Di sana, dulu ia berlari, bersembunyi,
menyimpan harapan yang kini tinggal bayangan.

Hening malam itu,
dan rasa sakit yang lama hinggap di tubuh,
membuat Malik merenung lebih dalam soal kematian,
soal kehidupan yang tak lagi terasa utuh.

Ia teringat puisi kawannya,
dibacanya berulang-ulang,
seperti mantra yang tak pernah padam:

“Kuburan kami berserakan di mana-mana
di berbagai negeri, di berbagai benua.
kami adalah orang-orang Indonesia
yang dicampakkan dari tanah-airnya,
paspor kami dirampas sang penguasa,
tak boleh pulang ke kampung halaman tercinta.
setiap hari disiarkan berita di media dan
koran-koran.” (1)

Pikirannya terbang jauh ke masa 60-an.
Bung Karno mengirimnya ke negeri ini,
untuk belajar, mengumpulkan ilmu dan harapan.

Saat itu, ia pemuda penuh semangat,
suaranya menggema di jalan-jalan Jakarta,
menyuarakan keadilan, memanggil perubahan.

Tapi semuanya berubah cepat,
Bung Karno jatuh,
dan angin sejarah berbalik arah,
membawa nasib yang tak pernah ia bayangkan.

Paspor dicabut, tanah air menutup pintunya.
Malik menjadi daun yang gugur di tanah asing,
terhempas jauh dari akar,
terisolasi di tempat yang tak pernah memanggilnya pulang.

Ia ingat malam itu, ketika kabar dari Indonesia menyapa,
badai yang menghantam,
meninggalkan kekosongan dalam hatinya.

Teman-temannya ditangkap, keluarganya diinterogasi,
dan namanya yang dulu ia banggakan,
perlahan lenyap dari ingatan orang-orang,
seperti halaman koran yang tertiup angin,
terkoyak, hilang tak berjejak.

Puluhan tahun ia hidup di Albania,
tak boleh pergi jauh,
bekerja apa saja untuk bertahan hidup.

Hari demi hari, ia hanya ditemani sunyi dan penantian,
sementara tanah airnya terasa semakin jauh.
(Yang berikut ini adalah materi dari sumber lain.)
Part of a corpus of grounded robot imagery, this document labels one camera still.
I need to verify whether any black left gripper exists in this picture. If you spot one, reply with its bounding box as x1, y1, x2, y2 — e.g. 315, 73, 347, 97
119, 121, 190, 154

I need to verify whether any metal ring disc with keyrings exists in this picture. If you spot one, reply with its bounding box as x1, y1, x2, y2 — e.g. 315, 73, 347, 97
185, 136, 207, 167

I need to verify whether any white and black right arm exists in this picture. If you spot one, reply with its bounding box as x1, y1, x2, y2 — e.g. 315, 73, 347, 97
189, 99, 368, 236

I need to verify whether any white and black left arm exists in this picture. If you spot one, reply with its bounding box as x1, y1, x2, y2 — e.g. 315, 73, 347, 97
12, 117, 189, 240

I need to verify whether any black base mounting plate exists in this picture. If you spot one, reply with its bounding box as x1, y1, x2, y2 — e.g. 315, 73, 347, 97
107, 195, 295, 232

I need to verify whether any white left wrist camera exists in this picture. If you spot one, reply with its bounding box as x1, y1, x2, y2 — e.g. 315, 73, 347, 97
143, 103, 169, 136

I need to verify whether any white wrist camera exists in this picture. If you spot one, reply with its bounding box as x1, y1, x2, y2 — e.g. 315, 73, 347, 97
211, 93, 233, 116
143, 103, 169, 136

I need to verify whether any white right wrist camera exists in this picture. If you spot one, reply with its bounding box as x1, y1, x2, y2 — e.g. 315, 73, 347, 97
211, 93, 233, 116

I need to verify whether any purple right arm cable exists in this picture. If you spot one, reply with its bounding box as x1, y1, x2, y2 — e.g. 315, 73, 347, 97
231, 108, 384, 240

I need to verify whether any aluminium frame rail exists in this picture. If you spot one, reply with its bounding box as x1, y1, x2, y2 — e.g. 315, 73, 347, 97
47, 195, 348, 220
Namun, dari luka dan duka yang tak pernah sembuh,
lahirlah pohon-pohon kata dalam dirinya.

Renungan getirnya menjelma daun-daun syair,
mengisi kekosongan yang tak terjawab oleh apapun.
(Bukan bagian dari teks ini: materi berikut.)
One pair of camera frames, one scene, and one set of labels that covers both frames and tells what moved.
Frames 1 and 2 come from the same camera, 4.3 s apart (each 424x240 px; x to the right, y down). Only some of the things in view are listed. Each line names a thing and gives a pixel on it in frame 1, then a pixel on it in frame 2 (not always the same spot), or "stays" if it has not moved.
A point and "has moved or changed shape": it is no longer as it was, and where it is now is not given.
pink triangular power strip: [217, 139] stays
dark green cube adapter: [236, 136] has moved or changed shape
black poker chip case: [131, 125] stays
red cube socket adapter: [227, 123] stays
Sastra menjadi napas baru bagi Malik,
membuatnya terus hidup, meski tubuhnya terkubur di negeri asing.

Ia tak lagi meneriakkan keadilan di jalanan,
kini ia menuliskannya dalam puisi.
Dalam setiap bait yang ia tulis,
ada air mata yang tertumpah.

Dari seorang aktivis yang lantang,
Malik berubah menjadi penyair yang sunyi.
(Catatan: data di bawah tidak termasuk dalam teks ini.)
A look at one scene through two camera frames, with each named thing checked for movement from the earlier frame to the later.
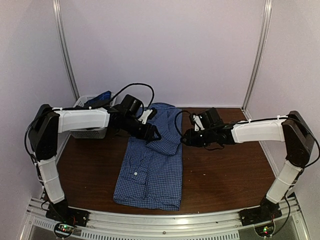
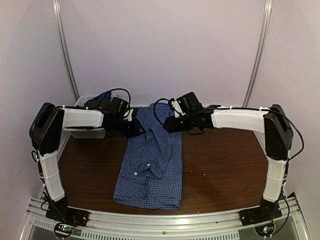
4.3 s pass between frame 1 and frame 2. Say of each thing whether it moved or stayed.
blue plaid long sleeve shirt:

Kata-katanya menjadi pelarian,
puisi menjadi perlawanan,
bukan dengan teriakan, tapi dengan renungan yang dalam,
dengan kata-kata yang melukai perlahan,
menyentuh hati yang paling sunyi.

Kini ia menulis sebuah novel,
kisah teman-temannya yang juga terbuang,
mereka yang terkubur di berbagai negeri,
namanya hilang di bawah angin sejarah.

Buku itu, ia persembahkan untuk tanah air,
tanah yang tak pernah ia injak lagi,
namun selalu ada dalam setiap tarikan napasnya.***)

 

Reposted: sarinahnews.com
6 Oktober 2024

CATATAN:
(1) Puisi esai ini adalah fiksi, terinspirasi dari kisah nyata Chalik Hamid yang menulis puisi Kuburan Kami ada dimana- mana, terdampar di Albania selama puluhan tahun, hidup tanpa kewarganegaraan, akibat prahara tahun 1960-an.